**What the exercise asks:** Reply with the data below, repeated exactly in full.

**Given material:**

[Start of section]

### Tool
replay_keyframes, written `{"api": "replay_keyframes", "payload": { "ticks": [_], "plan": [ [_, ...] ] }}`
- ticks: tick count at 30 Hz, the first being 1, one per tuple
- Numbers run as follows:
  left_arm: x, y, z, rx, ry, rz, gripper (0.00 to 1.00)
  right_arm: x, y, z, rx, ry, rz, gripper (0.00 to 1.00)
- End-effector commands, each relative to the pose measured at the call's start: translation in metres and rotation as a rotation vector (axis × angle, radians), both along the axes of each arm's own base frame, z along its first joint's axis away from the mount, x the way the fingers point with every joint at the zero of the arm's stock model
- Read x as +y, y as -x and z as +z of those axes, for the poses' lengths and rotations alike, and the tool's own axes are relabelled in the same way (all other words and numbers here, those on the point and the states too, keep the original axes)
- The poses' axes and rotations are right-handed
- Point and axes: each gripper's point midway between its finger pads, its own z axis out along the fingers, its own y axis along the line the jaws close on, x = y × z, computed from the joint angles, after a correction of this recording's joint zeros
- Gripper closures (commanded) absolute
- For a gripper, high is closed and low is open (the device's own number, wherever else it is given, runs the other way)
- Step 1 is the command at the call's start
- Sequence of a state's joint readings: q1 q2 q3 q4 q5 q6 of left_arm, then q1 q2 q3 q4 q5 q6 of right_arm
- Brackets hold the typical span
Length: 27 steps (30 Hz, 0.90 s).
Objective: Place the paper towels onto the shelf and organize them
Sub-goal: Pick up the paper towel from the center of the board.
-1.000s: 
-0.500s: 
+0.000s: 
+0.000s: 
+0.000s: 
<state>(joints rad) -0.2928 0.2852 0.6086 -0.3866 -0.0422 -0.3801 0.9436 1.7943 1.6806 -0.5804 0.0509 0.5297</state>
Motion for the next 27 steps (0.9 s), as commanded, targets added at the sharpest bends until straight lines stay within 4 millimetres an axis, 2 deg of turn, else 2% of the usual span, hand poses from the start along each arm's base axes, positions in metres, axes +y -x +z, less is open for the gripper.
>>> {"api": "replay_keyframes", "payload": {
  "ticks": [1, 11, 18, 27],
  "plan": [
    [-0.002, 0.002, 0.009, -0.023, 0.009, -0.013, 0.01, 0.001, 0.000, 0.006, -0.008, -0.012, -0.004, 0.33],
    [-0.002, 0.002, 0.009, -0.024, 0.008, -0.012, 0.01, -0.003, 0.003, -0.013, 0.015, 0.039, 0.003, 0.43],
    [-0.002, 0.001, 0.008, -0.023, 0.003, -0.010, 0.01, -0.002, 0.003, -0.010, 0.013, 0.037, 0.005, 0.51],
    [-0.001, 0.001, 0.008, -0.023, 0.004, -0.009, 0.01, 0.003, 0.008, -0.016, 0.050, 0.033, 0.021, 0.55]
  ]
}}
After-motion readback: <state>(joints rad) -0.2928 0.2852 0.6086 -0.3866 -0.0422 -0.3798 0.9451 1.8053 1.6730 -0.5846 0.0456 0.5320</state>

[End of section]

**Response to this task:**
### Tool
replay_keyframes, written `{"api": "replay_keyframes", "payload": { "ticks": [_], "plan": [ [_, ...] ] }}`
- ticks: tick count at 30 Hz, the first being 1, one per tuple
- Numbers run as follows:
  left_arm: x, y, z, rx, ry, rz, gripper (0.00 to 1.00)
  right_arm: x, y, z, rx, ry, rz, gripper (0.00 to 1.00)
- End-effector commands, each relative to the pose measured at the call's start: translation in metres and rotation as a rotation vector (axis × angle, radians), both along the axes of each arm's own base frame, z along its first joint's axis away from the mount, x the way the fingers point with every joint at the zero of the arm's stock model
- Read x as +y, y as -x and z as +z of those axes, for the poses' lengths and rotations alike, and the tool's own axes are relabelled in the same way (all other words and numbers here, those on the point and the states too, keep the original axes)
- The poses' axes and rotations are right-handed
- Point and axes: each gripper's point midway between its finger pads, its own z axis out along the fingers, its own y axis along the line the jaws close on, x = y × z, computed from the joint angles, after a correction of this recording's joint zeros
- Gripper closures (commanded) absolute
- For a gripper, high is closed and low is open (the device's own number, wherever else it is given, runs the other way)
- Step 1 is the command at the call's start
- Sequence of a state's joint readings: q1 q2 q3 q4 q5 q6 of left_arm, then q1 q2 q3 q4 q5 q6 of right_arm
- Brackets hold the typical span
Length: 27 steps (30 Hz, 0.90 s).
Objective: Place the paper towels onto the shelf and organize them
Sub-goal: Pick up the paper towel from the center of the board.
-1.000s: 
-0.500s: 
+0.000s: 
+0.000s: 
+0.000s: 
<state>(joints rad) -0.2928 0.2852 0.6086 -0.3866 -0.0422 -0.3801 0.9436 1.7943 1.6806 -0.5804 0.0509 0.5297</state>
Motion for the next 27 steps (0.9 s), as commanded, targets added at the sharpest bends until straight lines stay within 4 millimetres an axis, 2 deg of turn, else 2% of the usual span, hand poses from the start along each arm's base axes, positions in metres, axes +y -x +z, less is open for the gripper.
>>> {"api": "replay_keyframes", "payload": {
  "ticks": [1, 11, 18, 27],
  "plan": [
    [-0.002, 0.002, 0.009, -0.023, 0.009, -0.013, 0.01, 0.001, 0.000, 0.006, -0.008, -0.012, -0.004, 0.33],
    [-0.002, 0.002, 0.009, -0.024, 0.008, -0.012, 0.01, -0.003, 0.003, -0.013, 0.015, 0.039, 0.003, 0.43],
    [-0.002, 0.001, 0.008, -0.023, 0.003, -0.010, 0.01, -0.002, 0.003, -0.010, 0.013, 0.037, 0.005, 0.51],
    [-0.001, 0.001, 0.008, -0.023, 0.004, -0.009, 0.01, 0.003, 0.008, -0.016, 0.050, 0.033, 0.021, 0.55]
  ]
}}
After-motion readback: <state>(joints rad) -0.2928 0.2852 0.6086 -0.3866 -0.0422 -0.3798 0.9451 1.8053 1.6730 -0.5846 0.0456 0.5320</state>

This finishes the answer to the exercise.